*ACTIVITY:* Among the records that follow, find each line holding the word "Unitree" and copy it.

*DATASET RECORDS:*

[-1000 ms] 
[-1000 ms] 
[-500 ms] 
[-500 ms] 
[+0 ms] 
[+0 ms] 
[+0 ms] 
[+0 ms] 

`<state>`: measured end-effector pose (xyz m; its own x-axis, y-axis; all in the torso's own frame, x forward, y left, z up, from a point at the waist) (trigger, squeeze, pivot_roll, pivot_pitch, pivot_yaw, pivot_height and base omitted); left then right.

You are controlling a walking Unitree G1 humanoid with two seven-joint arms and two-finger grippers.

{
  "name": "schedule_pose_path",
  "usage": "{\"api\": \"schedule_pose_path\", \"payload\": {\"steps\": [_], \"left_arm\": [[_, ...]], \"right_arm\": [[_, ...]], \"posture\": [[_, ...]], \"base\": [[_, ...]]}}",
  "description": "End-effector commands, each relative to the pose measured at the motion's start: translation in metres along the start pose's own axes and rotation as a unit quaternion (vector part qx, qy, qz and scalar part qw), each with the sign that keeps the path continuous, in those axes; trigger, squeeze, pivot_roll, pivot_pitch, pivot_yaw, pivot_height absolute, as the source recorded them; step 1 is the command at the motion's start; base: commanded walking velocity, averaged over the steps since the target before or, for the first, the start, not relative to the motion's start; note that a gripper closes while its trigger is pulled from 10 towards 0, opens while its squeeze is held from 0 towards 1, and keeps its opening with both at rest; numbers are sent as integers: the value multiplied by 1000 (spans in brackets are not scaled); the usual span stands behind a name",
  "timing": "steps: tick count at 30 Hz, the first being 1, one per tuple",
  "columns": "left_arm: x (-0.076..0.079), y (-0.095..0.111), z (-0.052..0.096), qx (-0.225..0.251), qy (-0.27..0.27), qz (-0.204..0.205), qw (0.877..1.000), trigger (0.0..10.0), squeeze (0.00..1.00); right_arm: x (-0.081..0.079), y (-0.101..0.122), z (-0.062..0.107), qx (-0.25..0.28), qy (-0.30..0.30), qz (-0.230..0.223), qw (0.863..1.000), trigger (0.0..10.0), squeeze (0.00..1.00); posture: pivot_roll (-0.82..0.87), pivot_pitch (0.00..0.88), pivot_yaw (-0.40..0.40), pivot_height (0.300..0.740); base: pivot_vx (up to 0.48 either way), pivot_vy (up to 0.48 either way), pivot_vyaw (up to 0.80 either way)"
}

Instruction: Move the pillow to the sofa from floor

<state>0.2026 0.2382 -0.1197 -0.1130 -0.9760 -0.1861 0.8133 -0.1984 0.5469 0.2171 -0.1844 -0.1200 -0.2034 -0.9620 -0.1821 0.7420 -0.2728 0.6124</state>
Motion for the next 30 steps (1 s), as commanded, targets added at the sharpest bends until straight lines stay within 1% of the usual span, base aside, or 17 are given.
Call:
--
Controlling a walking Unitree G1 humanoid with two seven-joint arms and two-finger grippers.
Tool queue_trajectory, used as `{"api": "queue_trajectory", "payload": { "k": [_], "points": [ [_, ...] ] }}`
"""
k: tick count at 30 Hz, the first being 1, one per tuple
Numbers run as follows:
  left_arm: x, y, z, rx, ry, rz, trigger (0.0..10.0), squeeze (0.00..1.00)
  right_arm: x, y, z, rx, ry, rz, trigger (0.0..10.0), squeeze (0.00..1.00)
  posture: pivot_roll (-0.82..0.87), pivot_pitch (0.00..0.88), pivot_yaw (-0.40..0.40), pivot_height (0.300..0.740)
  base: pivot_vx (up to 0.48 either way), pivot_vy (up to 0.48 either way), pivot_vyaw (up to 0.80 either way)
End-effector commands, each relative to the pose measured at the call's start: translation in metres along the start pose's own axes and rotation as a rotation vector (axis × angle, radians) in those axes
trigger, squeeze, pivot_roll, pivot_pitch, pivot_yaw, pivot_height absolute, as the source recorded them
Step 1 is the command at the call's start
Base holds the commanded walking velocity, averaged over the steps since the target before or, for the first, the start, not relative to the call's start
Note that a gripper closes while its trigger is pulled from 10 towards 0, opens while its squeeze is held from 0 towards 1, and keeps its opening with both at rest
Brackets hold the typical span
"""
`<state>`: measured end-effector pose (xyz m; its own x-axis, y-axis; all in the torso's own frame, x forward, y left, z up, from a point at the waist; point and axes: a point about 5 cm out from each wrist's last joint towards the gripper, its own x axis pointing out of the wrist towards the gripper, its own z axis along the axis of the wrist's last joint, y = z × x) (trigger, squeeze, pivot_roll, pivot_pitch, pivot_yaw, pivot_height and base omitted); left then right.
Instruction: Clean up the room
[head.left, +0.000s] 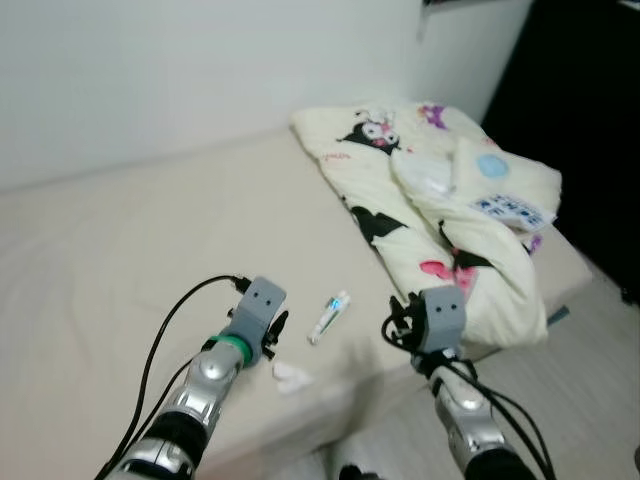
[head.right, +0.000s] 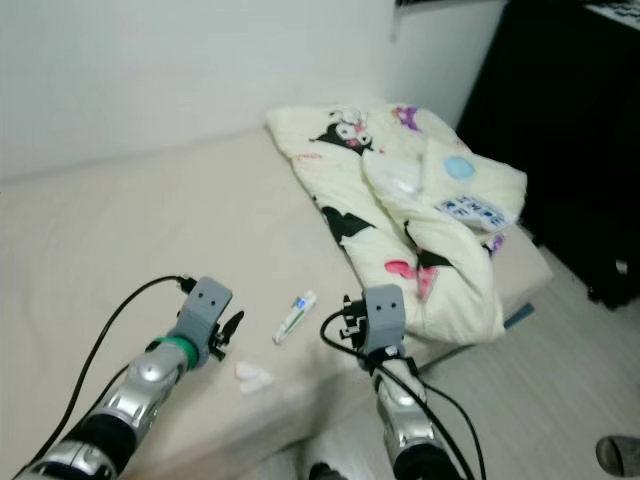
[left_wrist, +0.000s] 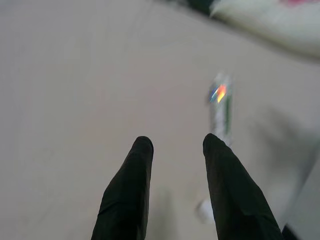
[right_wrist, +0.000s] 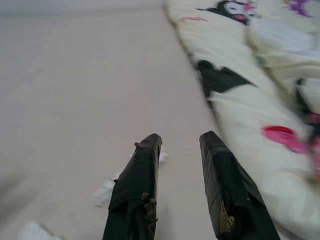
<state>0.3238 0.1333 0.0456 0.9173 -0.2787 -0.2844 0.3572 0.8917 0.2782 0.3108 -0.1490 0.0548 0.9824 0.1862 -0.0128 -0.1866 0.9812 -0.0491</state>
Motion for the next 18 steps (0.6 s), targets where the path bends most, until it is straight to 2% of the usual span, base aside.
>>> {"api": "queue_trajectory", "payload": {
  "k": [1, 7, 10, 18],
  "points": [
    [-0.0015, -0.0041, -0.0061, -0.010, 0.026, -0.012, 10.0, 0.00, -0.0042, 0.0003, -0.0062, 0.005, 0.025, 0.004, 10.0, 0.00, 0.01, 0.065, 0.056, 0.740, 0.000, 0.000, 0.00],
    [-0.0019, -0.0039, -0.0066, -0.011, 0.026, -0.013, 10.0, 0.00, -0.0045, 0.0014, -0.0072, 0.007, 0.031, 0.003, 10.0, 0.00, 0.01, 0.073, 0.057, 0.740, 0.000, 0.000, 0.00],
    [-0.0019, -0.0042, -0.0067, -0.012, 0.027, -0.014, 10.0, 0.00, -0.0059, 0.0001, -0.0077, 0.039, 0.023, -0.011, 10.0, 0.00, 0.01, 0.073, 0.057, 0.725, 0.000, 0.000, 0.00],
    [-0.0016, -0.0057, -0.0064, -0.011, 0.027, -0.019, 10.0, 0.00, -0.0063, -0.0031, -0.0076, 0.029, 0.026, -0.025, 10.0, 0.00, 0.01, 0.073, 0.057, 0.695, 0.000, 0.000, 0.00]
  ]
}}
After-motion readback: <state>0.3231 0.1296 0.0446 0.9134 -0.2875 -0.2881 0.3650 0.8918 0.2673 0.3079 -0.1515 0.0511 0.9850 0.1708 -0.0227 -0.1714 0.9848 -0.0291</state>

*YOUR RESPONSE:*
You are controlling a walking Unitree G1 humanoid with two seven-joint arms and two-finger grippers.
Controlling a walking Unitree G1 humanoid with two seven-joint arms and two-finger grippers.

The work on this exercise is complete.